Some authors are unsettled by the news that their work will be fed into AI algorithms (see ‘How to protect your intellectual property from AI’). “I don’t feel confident that I can predict all the ways AI might impact me or my work, and that feels frustrating and a little frightening,” says Edward Ballister, a cancer biologist at Columbia University in New York City. “I think institutions and publishers have a responsibility to think about what this all means and to be open and communicative about their plans.”
Some evidence suggests that publishers are noting scientists’ discomfort and acting accordingly, however. Daniel Weld, chief scientist at the AI search engine Semantic Scholar, based at the University of Washington in Seattle, has noticed that more publishers and individuals are reaching out to retroactively request that papers in the Semantic Scholar corpus not be used to train AI models.
The law weighs in
International policy is only now catching up with the burst of AI technology, and clear answers to foundational questions — such as where AI output falls under existing copyright legislation, who owns that copyright and what AI companies need to consider when they feed data into their models — are probably years away. “We are now in this period where there are very fast technological developments, but the legislation is lagging,” says Christophe Geiger, a legal scholar at Luiss Guido Carli University in Rome. “The challenge is how we establish a legal framework that will not disincentivize progress, but still take care of our human rights.”
Even as observers settle in for what could be a long wait, Peter Yu, an intellectual-property lawyer and legal scholar at Texas A&M University School of Law in Fort Worth, says that existing US case law suggests that the courts will be more likely to side with AI companies, in part because the United States often prioritizes the development of new technologies. “That helps push technology to a high level in the US when a lot of other countries are still trying to catch up, but it makes it more challenging for creators to pursue suspected infringement.”
The European Union, by contrast, has historically favoured personal protections over the development of new technologies. In May, it approved the world’s first comprehensive AI law, the AI Act. This broadly categorizes uses of AI on the basis of their potential risks to people’s health, safety or fundamental rights, and mandates corresponding safeguards. Some applications, such as using AI to infer sensitive personal details, will be banned. The law will be rolled out over the next two years, coming into full effect in 2026, and applies to models operating in the EU.

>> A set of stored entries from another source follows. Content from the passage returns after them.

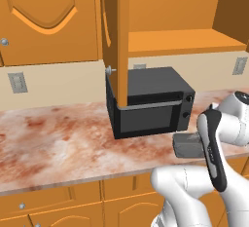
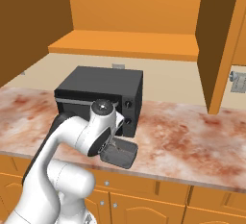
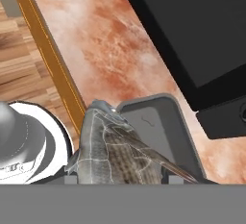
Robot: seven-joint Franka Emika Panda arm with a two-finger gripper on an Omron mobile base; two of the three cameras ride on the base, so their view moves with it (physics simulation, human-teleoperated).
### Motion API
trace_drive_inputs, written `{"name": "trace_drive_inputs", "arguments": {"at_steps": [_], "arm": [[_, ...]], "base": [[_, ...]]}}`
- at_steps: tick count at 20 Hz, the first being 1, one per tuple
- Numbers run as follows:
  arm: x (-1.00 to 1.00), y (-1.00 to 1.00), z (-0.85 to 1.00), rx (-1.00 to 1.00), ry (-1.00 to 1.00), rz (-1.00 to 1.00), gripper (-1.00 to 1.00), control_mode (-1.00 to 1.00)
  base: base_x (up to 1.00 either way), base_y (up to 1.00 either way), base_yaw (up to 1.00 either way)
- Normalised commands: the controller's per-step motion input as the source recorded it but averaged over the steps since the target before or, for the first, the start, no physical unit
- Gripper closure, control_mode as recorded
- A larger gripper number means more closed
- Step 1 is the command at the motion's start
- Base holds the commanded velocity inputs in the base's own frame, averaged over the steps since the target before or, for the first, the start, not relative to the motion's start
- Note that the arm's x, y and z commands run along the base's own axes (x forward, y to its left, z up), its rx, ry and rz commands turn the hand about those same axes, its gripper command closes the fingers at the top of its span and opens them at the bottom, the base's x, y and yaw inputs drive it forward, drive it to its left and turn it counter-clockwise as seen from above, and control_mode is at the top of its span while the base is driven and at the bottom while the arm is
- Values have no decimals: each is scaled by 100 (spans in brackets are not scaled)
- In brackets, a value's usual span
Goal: Retrieve the tupperware from the cabinet, then place the raw meat into the tupperware to avoid contamination.
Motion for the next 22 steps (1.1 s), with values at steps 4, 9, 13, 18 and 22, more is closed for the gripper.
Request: {"name": "trace_drive_inputs", "arguments": {"at_steps": [4, 9, 13, 18, 22], "arm": [[8, 0, -2, -4, 0, -1, 100, -100], [3, -3, -5, -3, 0, -1, 100, -100], [2, 0, -4, 0, 0, 0, 100, -100], [3, 0, -4, 0, 0, 0, 100, -100], [8, -1, -7, 0, 0, 0, 100, -100]], "base": [[0, 0, 0], [0, 0, 0], [0, 0, 0], [0, 0, 0], [0, 0, 0]]}}
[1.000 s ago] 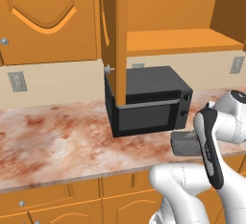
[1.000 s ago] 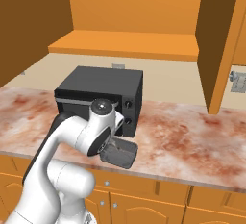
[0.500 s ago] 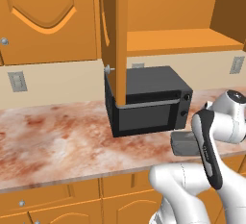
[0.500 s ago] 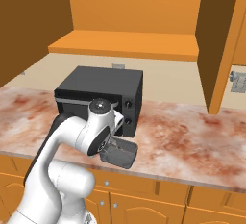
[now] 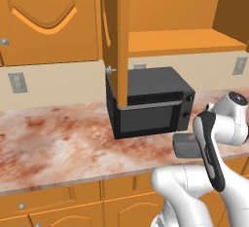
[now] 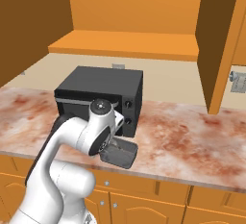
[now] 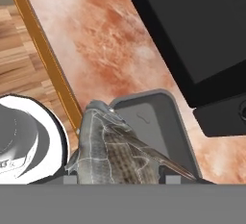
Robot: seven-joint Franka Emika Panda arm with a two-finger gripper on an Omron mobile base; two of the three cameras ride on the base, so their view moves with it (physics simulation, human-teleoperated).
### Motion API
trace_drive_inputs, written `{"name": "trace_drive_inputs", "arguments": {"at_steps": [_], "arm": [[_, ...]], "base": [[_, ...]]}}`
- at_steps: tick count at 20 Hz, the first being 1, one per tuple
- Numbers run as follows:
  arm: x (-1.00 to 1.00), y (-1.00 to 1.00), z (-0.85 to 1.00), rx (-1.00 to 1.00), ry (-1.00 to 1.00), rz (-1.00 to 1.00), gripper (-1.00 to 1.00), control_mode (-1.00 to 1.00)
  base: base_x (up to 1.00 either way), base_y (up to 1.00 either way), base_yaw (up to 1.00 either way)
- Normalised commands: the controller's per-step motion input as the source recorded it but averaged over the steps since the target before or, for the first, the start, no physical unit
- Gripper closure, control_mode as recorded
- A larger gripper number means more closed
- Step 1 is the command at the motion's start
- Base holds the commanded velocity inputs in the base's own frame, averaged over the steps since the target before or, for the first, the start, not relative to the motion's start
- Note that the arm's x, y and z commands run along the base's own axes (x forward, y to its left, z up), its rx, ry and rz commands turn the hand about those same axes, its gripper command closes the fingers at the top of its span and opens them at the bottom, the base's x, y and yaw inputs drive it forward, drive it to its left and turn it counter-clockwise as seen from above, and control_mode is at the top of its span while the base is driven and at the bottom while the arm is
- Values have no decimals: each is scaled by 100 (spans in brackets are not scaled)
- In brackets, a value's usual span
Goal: Retrieve the tupperware from the cabinet, then place the raw meat into the tupperware to avoid contamination.
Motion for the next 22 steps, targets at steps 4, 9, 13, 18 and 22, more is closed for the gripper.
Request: {"name": "trace_drive_inputs", "arguments": {"at_steps": [4, 9, 13, 18, 22], "arm": [[13, -7, -17, 0, 0, 0, 100, -100], [16, -19, -22, 0, 0, 0, 100, -100], [19, -12, -14, 0, 0, 0, 100, -100], [23, -1, -11, 0, 0, 0, 100, -100], [24, 0, -8, 0, 1, 0, 100, -100]], "base": [[0, 0, 0], [0, 0, 0], [0, 0, 0], [0, 0, 0], [0, 0, 0]]}}
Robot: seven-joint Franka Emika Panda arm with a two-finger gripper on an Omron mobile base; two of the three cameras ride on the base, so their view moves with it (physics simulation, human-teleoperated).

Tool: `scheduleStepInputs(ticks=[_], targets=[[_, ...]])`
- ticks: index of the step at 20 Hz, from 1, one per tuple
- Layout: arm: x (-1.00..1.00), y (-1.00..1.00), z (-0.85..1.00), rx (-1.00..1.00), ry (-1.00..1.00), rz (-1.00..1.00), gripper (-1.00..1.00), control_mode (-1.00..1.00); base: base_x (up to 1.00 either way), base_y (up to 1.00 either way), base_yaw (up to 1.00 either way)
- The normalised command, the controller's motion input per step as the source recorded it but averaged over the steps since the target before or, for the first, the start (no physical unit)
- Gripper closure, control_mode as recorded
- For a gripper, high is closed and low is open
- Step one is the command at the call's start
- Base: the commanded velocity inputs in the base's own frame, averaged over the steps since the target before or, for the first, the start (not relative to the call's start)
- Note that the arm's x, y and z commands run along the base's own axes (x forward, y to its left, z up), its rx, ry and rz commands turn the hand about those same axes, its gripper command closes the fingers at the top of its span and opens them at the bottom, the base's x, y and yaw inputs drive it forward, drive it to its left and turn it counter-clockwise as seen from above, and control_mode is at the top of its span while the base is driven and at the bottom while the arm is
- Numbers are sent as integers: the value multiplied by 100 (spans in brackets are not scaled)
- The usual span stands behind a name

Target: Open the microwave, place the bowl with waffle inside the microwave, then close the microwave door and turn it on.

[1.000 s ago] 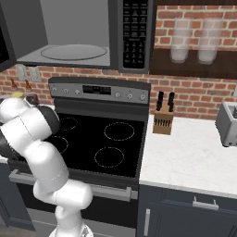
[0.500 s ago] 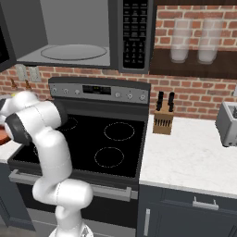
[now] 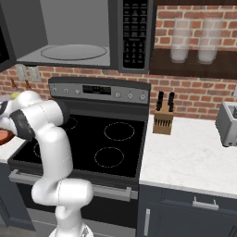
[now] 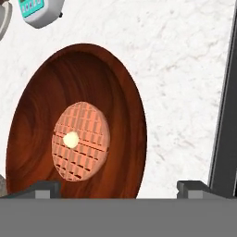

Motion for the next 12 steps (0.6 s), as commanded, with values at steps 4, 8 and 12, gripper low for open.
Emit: scheduleStepInputs(ticks=[4,8,12], targets=[[5,0,-31,-2,0,0,-100,-100,0,0,0],[8,2,-31,-1,0,0,-100,-100,0,0,0],[13,13,-24,-3,1,-2,-100,-100,0,0,0]])
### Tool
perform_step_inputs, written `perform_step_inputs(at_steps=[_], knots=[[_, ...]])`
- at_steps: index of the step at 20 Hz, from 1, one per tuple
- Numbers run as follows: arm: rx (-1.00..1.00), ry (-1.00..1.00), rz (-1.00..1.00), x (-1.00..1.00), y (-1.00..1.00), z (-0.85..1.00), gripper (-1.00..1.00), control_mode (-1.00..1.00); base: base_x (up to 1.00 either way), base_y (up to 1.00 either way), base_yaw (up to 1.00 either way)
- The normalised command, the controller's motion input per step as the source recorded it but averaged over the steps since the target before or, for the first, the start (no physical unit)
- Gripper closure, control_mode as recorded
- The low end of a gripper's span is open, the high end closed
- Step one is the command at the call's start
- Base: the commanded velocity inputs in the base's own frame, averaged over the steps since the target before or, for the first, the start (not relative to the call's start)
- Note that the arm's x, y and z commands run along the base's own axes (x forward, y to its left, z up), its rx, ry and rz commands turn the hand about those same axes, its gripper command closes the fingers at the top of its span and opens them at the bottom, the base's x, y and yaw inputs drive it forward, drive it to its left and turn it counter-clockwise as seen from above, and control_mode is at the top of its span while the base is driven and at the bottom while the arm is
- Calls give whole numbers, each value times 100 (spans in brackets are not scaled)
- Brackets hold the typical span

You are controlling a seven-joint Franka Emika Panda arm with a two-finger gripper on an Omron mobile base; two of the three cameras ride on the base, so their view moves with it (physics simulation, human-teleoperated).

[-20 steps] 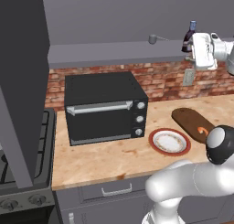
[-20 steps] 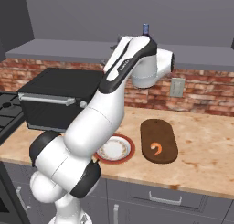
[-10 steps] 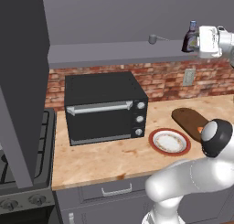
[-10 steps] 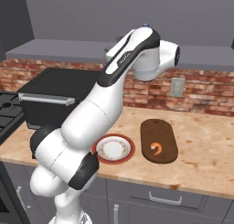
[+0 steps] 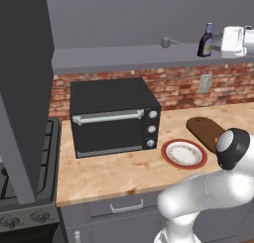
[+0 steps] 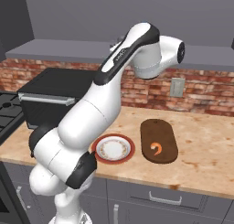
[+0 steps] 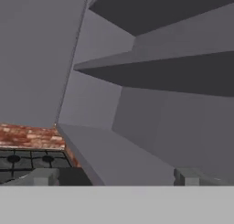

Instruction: Pick the shrimp from the plate and place it on the cutting board. Then pick the condiment bottle from the cabinet and place it next to the cutting board.

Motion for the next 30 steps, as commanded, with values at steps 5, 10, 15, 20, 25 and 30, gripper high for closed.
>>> perform_step_inputs(at_steps=[5, 10, 15, 20, 25, 30], knots=[[0, 3, -16, 0, -10, 7, -100, -100, 0, 0, 0], [0, 0, -16, 4, -5, 0, -100, -100, 0, 0, 0], [3, 0, -16, 10, -5, 0, -100, -100, 0, 0, 0], [12, 1, -10, 16, -5, 0, -100, -100, 0, 0, 0], [15, 0, -5, 20, -7, 0, -100, -100, 0, 0, 0], [9, 0, -2, 11, -17, 0, -100, -100, 0, 0, 0]])
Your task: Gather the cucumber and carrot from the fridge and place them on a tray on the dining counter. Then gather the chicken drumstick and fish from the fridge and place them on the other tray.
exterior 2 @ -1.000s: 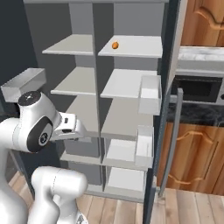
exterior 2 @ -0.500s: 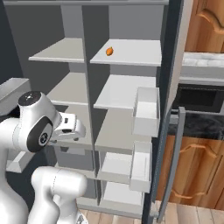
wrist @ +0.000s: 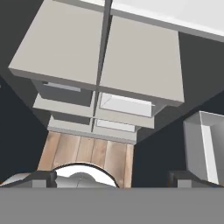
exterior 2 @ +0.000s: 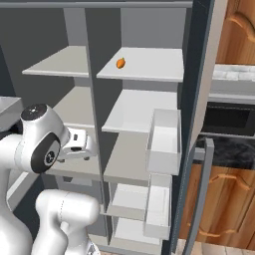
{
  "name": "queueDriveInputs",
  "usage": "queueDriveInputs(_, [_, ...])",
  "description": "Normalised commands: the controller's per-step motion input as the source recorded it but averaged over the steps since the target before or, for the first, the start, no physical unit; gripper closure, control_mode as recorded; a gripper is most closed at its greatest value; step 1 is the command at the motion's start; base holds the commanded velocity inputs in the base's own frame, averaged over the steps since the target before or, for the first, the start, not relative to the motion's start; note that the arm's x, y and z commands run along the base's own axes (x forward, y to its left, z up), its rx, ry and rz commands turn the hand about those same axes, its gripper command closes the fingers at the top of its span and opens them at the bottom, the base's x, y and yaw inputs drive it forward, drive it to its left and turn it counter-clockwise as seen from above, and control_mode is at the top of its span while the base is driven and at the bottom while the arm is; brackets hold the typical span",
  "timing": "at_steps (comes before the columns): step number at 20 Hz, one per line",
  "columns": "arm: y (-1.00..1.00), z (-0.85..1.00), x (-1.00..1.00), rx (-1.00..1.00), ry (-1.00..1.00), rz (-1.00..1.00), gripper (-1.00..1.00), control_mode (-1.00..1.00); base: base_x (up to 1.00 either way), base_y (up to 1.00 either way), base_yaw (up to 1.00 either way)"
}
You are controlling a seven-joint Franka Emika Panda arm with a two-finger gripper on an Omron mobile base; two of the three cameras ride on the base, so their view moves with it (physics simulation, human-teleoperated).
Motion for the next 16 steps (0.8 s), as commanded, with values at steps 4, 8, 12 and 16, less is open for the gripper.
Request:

The impact of the AI Act on academia is likely to be minimal, because the policy gives broad exemptions for products used in research and development. But Dragoş Tudorache, a member of the European Parliament and one of the two lead negotiators of the AI Act, hopes the law will have trickle-down effects on transparency. Under the act, AI companies producing “general purpose” models, such as chatbots, will be subject to new requirements, including an accounting of how their models are trained and how much energy they use, and will need to offer opt-out policies and enforce them. Any group that violates the act could be fined as much as 7% of its annual profits.
Tudorache sees the act as an acknowledgement of a new reality in which AI is here to stay. “We’ve had many other industrial revolutions in the history of mankind, and they all profoundly affected different sectors of the economy and society at large, but I think none of them have had the deep transformative effect that I think AI is going to have,” he says.